When it comes to a great film scene, one that leaves an imprint on not only us as audiences, but on the industry itself, we’re often quick to credit the director, maybe even cinematographer. But what about the film editors? Five-time Oscar nominee and winner for Lawrence of Arabia Anne V. Coates was one of those legendary editors, and as BAFTA has revealed, she passed away on Tuesday. She was 92 years old.

BAFTA, which nominated Coates for her work four times and honored her with a BAFTA Fellowship in 2007, tweeted the news Wednesday morning. “We’re so sad to learn that British film editor Anne V. Coates has died.” According to The Hollywood Reporter, script supervisor Angela Allen (Ronin, Reindeer Games) confirmed that Coates died Tuesday at the Motion Picture Hospital in Woodland Hills, California.

The British editor is most celebrated for her work on Lawrence of Arabia, which won her an Academy Award for Best Film Editing at the 1963 ceremony. She was nominated four more times for BecketThe Elephant Man, In the Line of Fire and Out of Sight, and received an honorary award from the Academy in 2017. Her other notable credits include Erin Brockovich, 1974’s Murder on the Orient ExpressUnfaithful, The Golden Compass, and Fifty Shades of Grey.

While her six decade-long career was an impressive one – not to mention one that required her to switch from film to digital mid-way through – there’s one singular image in the collective Hollywood memory that sums up just how phenomenal and influential her work was. You hear about it in film class, or if you’re like me, your mom sat you down in front of the TV and told you that if you care about movies, you better watch this scene. You know the one: the match cut in David Lean’s Lawrence of Arabia.
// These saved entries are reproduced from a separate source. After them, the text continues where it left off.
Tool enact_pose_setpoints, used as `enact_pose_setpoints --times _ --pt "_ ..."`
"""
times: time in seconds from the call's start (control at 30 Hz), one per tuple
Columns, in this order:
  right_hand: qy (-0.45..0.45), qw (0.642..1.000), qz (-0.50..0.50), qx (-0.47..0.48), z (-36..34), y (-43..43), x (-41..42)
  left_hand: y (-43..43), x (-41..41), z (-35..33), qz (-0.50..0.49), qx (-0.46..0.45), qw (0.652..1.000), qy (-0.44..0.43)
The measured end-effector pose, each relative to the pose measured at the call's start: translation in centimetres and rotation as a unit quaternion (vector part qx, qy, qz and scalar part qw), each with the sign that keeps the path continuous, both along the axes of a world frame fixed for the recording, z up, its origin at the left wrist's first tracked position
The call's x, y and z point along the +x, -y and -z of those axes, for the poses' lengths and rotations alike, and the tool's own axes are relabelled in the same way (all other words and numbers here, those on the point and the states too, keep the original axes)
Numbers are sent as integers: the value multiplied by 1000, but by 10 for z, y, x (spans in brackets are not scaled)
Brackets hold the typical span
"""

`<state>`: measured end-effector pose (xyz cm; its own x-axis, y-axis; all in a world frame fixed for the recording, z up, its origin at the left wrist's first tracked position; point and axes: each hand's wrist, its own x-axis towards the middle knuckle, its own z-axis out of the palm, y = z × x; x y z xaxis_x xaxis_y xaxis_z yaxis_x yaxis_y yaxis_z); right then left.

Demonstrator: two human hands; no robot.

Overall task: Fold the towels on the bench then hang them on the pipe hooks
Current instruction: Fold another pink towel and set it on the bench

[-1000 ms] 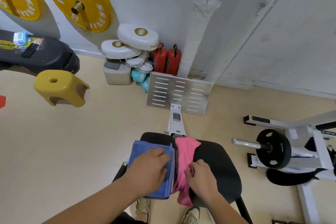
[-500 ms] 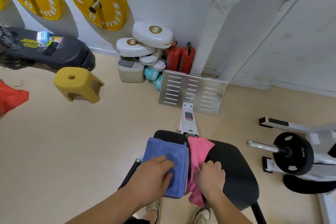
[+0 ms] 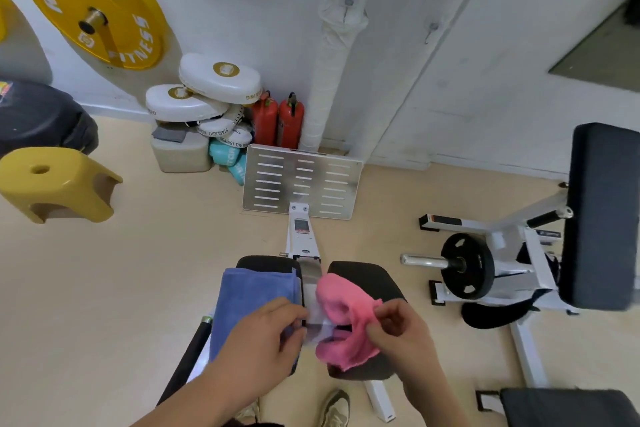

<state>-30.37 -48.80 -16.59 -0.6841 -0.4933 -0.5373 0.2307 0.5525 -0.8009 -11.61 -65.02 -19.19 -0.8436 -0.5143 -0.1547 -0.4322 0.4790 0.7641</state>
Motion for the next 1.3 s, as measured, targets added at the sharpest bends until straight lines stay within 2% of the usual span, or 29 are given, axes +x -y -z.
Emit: enact_pose_setpoints --times 0.1,0.27,0.43,0.53,0.67,0.73,0.87,0.97,1.13,1.3 --pt "23 997 -17 -77 -34 -20 -6 -18 -23 -24 8 11 998 -55" --pt "-5 983 -93 -156 -74 -54 -25 -52 -68 -67 67 23 988 -137" --pt "6 967 -165 -194 -112 -95 -48 -94 -108 -98 135 0 982 -133" --pt "-6 962 -189 -196 -127 -128 -69 -124 -129 -124 146 -18 987 -69" --pt "-38 965 -206 -159 -136 -172 -103 -155 -144 -142 142 57 988 10" --pt "-89 961 -230 -126 -139 -191 -116 -166 -149 -147 144 68 987 33" --pt "-170 943 -281 -53 -138 -227 -133 -197 -157 -162 115 45 992 0" --pt "-213 923 -317 -50 -141 -250 -138 -221 -164 -179 105 42 993 -46" --pt "-104 931 -307 -170 -166 -279 -148 -247 -178 -205 77 28 991 -106" --pt "-43 928 -287 -233 -186 -290 -160 -261 -178 -220 64 -23 993 -99"
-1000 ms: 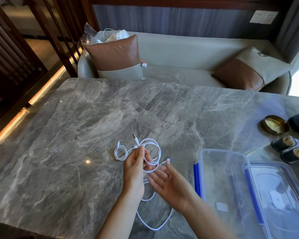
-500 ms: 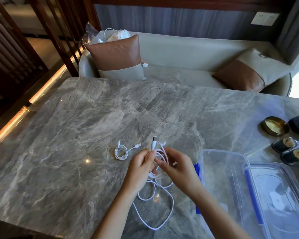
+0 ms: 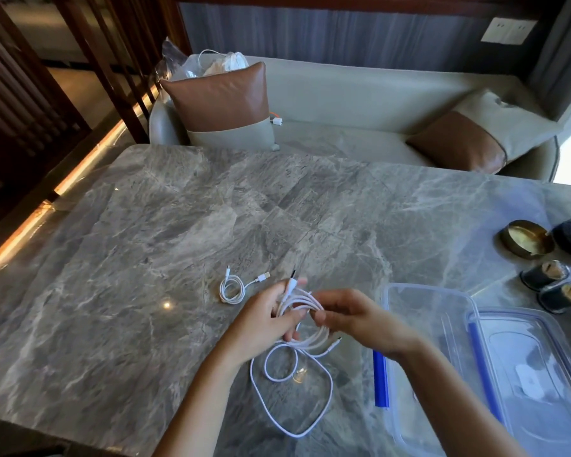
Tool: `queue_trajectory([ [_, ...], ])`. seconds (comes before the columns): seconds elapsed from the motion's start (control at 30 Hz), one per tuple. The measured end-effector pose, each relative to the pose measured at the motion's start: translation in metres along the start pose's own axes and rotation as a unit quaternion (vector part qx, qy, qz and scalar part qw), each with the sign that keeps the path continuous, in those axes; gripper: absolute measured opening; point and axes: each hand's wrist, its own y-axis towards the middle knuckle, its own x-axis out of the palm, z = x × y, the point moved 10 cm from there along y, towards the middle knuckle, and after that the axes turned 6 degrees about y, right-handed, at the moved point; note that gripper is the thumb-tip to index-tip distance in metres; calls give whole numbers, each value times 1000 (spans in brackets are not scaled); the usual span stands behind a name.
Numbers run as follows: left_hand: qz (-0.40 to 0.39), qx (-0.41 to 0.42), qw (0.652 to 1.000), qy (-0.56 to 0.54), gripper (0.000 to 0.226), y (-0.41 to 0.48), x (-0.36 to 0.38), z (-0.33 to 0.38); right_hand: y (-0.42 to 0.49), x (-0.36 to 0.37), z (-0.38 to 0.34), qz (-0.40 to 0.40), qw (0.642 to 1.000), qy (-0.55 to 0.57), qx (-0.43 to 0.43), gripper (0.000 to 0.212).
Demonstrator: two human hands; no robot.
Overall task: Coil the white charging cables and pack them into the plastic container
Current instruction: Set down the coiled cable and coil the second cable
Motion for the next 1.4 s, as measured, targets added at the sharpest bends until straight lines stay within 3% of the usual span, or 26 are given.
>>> queue_trajectory([
  [0.1, 54, -10, 998, 28, 6, 3, -9, -2, -3, -12, 6, 37, 991, 127, -3, 25],
  [0.2, 130, -32, 989, 69, 13, 1, -20, -6, -2, -25, 20, 112, 965, 238, -10, 29],
  [0.3, 178, -32, 970, 163, 28, -1, -26, -5, -1, -28, 23, 129, 961, 242, -14, 16],
  [0.37, 173, -12, 967, 185, 20, -1, -25, 2, -1, -28, 23, 129, 962, 241, -10, 14],
  [0.47, 45, 11, 999, -5, 14, -4, 0, 10, -3, -32, 22, 133, 955, 266, -8, 13],
  [0.53, -6, 1, 992, -128, 17, -9, 10, 12, -3, -34, 22, 137, 949, 285, -6, 13],
  [0.77, 62, -49, 978, -194, 28, -11, 9, -4, -5, -36, 29, 182, 938, 295, 6, 14],
  [0.87, 139, -84, 953, -255, 27, -9, 5, -15, -10, -43, 36, 281, 923, 261, 2, 6],
  [0.93, 198, -90, 933, -286, 27, -9, -4, -19, -17, -42, 45, 331, 916, 225, 30, 19],
  [1.0, 231, -85, 916, -318, 27, -9, -10, -20, -18, -25, 53, 287, 938, 174, 85, 29],
  [1.1, 236, -76, 916, -316, 25, -7, -13, -19, -16, 15, 63, 163, 969, 135, 128, 26],
  [1.3, 297, -56, 938, -171, 26, -10, -33, -21, -17, 8, 39, 186, 971, 137, 63, 24],
  [1.4, 273, -33, 957, -93, 28, -7, -33, -16, -17, 6, 31, 159, 980, 104, 61, 10],
])
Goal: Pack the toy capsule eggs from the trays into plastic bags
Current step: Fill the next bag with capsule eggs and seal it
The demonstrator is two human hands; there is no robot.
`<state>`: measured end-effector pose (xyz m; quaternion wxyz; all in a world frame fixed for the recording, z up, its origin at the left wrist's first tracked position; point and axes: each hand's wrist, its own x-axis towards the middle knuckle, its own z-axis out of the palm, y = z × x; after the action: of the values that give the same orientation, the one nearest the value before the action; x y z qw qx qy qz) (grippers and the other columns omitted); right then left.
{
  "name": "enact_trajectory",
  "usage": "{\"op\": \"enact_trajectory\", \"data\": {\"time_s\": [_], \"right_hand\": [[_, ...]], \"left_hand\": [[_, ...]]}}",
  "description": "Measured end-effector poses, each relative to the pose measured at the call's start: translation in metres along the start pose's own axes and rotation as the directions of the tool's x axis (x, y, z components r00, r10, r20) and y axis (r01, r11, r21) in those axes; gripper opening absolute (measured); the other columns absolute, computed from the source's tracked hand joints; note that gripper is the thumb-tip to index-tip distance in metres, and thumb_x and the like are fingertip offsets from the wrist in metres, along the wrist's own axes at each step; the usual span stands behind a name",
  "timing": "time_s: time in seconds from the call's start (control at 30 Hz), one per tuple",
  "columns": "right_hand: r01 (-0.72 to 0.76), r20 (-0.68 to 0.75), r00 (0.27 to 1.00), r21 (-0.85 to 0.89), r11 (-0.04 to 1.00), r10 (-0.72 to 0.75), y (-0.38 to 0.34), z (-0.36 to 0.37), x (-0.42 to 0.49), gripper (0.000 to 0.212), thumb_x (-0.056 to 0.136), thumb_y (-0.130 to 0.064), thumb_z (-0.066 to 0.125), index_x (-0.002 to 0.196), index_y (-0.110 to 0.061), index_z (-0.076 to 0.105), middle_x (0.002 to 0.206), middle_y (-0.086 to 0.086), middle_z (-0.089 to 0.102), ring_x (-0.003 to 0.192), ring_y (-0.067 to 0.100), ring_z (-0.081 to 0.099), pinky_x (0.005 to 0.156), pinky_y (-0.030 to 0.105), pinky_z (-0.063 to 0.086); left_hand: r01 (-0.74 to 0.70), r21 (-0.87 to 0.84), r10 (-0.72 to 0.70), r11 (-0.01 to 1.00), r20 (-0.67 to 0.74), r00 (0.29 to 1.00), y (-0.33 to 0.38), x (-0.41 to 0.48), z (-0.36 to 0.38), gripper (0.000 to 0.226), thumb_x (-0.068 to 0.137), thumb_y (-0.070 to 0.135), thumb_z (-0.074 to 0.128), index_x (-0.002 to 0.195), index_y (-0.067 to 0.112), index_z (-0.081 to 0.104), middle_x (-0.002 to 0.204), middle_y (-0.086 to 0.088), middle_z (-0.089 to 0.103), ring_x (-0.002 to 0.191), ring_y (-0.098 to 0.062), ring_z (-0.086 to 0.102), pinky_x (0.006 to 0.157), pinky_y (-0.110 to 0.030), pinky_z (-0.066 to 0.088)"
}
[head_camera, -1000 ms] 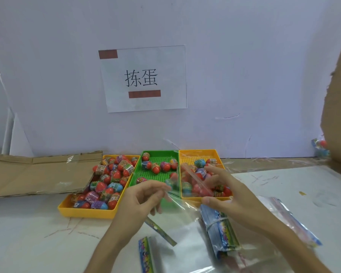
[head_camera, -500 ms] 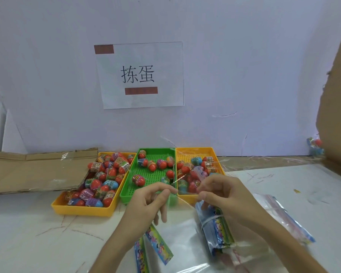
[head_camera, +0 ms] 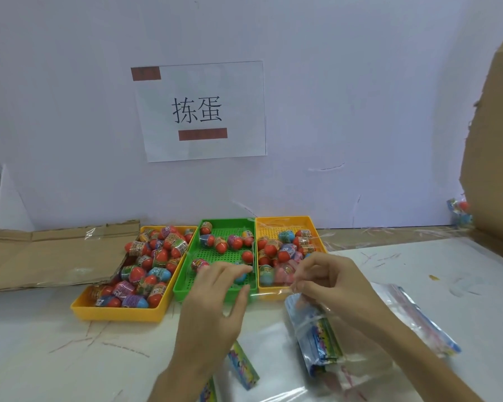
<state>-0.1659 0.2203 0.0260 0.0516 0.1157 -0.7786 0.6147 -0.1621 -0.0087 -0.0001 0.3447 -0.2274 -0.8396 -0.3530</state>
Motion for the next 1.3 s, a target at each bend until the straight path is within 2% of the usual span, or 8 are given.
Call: {"op": "enact_trajectory", "data": {"time_s": [0.13, 0.27, 0.5, 0.77, 0.87, 1.0, 1.13, 1.3], "right_hand": [[-0.002, 0.010, 1.000, 0.016, 1.000, 0.002, -0.005, 0.005, -0.003, 0.020, 0.084, 0.004, 0.074, 0.084, -0.016, 0.070, 0.080, 0.014, 0.073, 0.068, 0.032, 0.074, 0.057, 0.036, 0.053], [-0.017, 0.111, 0.994, 0.095, 0.995, 0.006, -0.011, 0.010, -0.007, 0.015, 0.092, -0.002, 0.069, 0.087, -0.015, 0.073, 0.081, 0.016, 0.075, 0.069, 0.027, 0.074, 0.057, 0.027, 0.056], [-0.045, 0.165, 0.986, 0.120, 0.992, 0.025, -0.011, 0.013, -0.009, 0.021, 0.096, -0.002, 0.064, 0.092, -0.019, 0.076, 0.088, 0.015, 0.077, 0.082, 0.032, 0.075, 0.073, 0.036, 0.061], [0.197, 0.046, 0.980, -0.364, 0.910, -0.194, -0.001, 0.014, -0.009, 0.028, 0.092, -0.006, 0.065, 0.088, -0.033, 0.072, 0.077, -0.011, 0.072, 0.075, 0.013, 0.067, 0.065, 0.023, 0.052], [0.243, 0.098, 0.970, -0.374, 0.895, -0.222, 0.000, 0.015, -0.010, 0.026, 0.093, -0.008, 0.065, 0.090, -0.032, 0.073, 0.075, -0.010, 0.070, 0.073, 0.016, 0.064, 0.068, 0.033, 0.053], [0.258, 0.020, 0.963, -0.359, 0.897, -0.269, -0.001, 0.014, -0.008, 0.023, 0.093, -0.011, 0.068, 0.088, -0.033, 0.074, 0.085, -0.014, 0.069, 0.081, 0.012, 0.062, 0.068, 0.020, 0.049], [0.133, -0.326, 0.898, -0.438, 0.889, -0.295, 0.002, -0.001, 0.005, 0.023, 0.087, -0.015, 0.076, 0.099, -0.034, 0.071, 0.111, -0.019, 0.057, 0.086, 0.004, 0.060, 0.068, 0.011, 0.045], [-0.120, -0.142, 0.990, -0.764, 0.634, 0.017, -0.001, -0.020, 0.024, 0.045, 0.088, -0.041, 0.070, 0.130, -0.038, 0.055, 0.131, -0.019, 0.047, 0.100, 0.011, 0.061, 0.076, 0.029, 0.048]], "left_hand": [[-0.293, 0.089, 0.298, 0.952, -0.049, 0.953, 0.007, -0.005, 0.013, 0.025, 0.092, 0.027, 0.065, 0.116, 0.020, 0.070, 0.105, 0.003, 0.062, 0.096, -0.012, 0.055, 0.082, -0.025, 0.049], [-0.370, 0.154, 0.361, 0.916, 0.083, 0.929, 0.012, -0.007, 0.021, 0.032, 0.094, 0.036, 0.061, 0.119, 0.020, 0.074, 0.108, 0.000, 0.064, 0.092, -0.011, 0.053, 0.075, -0.026, 0.050], [-0.356, 0.128, 0.351, 0.926, 0.061, 0.934, 0.011, -0.005, 0.016, 0.017, 0.094, 0.032, 0.063, 0.090, 0.020, 0.074, 0.102, 0.004, 0.061, 0.080, -0.011, 0.053, 0.064, -0.022, 0.045], [-0.296, -0.050, 0.299, 0.954, 0.236, 0.925, 0.027, -0.011, 0.016, 0.006, 0.081, 0.018, 0.065, 0.081, 0.019, 0.059, 0.083, 0.012, 0.056, 0.075, -0.008, 0.047, 0.062, -0.017, 0.033], [-0.209, -0.063, 0.219, 0.976, 0.296, 0.930, 0.025, -0.011, 0.013, 0.009, 0.083, 0.023, 0.064, 0.092, 0.023, 0.060, 0.082, 0.018, 0.050, 0.076, -0.003, 0.045, 0.063, -0.014, 0.033], [-0.112, -0.096, 0.141, 0.989, 0.384, 0.913, 0.020, -0.010, 0.014, 0.029, 0.092, 0.036, 0.062, 0.121, 0.032, 0.062, 0.093, 0.033, 0.043, 0.091, 0.001, 0.045, 0.077, -0.009, 0.034], [-0.066, -0.112, 0.110, 0.992, 0.460, 0.881, 0.013, -0.011, 0.018, 0.032, 0.096, 0.048, 0.055, 0.125, 0.037, 0.062, 0.101, 0.034, 0.040, 0.102, 0.009, 0.039, 0.083, -0.008, 0.031], [-0.057, -0.083, 0.090, 0.995, 0.484, 0.870, 0.011, -0.011, 0.019, 0.036, 0.095, 0.058, 0.047, 0.121, 0.040, 0.064, 0.100, 0.019, 0.042, 0.102, 0.002, 0.040, 0.083, -0.018, 0.039]]}}
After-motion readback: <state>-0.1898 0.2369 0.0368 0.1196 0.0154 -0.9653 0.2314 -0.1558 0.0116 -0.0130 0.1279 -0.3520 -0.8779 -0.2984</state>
It’s a brilliant moment that reminds us of the art of film editing, cutting between Peter O’Toole’s Lawrence blowing out the match and the slowly sun rising across the desert landscape.

But that’s not all the British editor left us with. She worked on a handful of steamy romance dramas, and most notably gave us one of the most inventive sex scenes in recent memory. In Steven Soderbergh’s Out of Sight, which Coates had to learn Avid for, Coates created an iconic achronological sex scene. The moment cut between Jennifer Lopez and George Clooney’s flirtatious bar banter with the undressing and lovemaking that resulted in their hotel room soon after. How perfect, to slowly dole out the streamiest bits amongst the percolating tension brewing between two people who can’t wait to get their hands on each other.

While Coates began her career during an era where women film editors were especially prominent in Hollywood, among the likes of Thelma Schoonmaker and Dede Allen, she also watched as her industry eventually became more dominated by men. “I have thought about this,” she recounted in a Los Angeles Times interview in 2016. “Did the men squeeze them out, as the job became more important and better paid? Editors weren’t that important in those early days.” That may have been the case, but even with Coates gone, her incredible and influential work won’t soon be forgotten.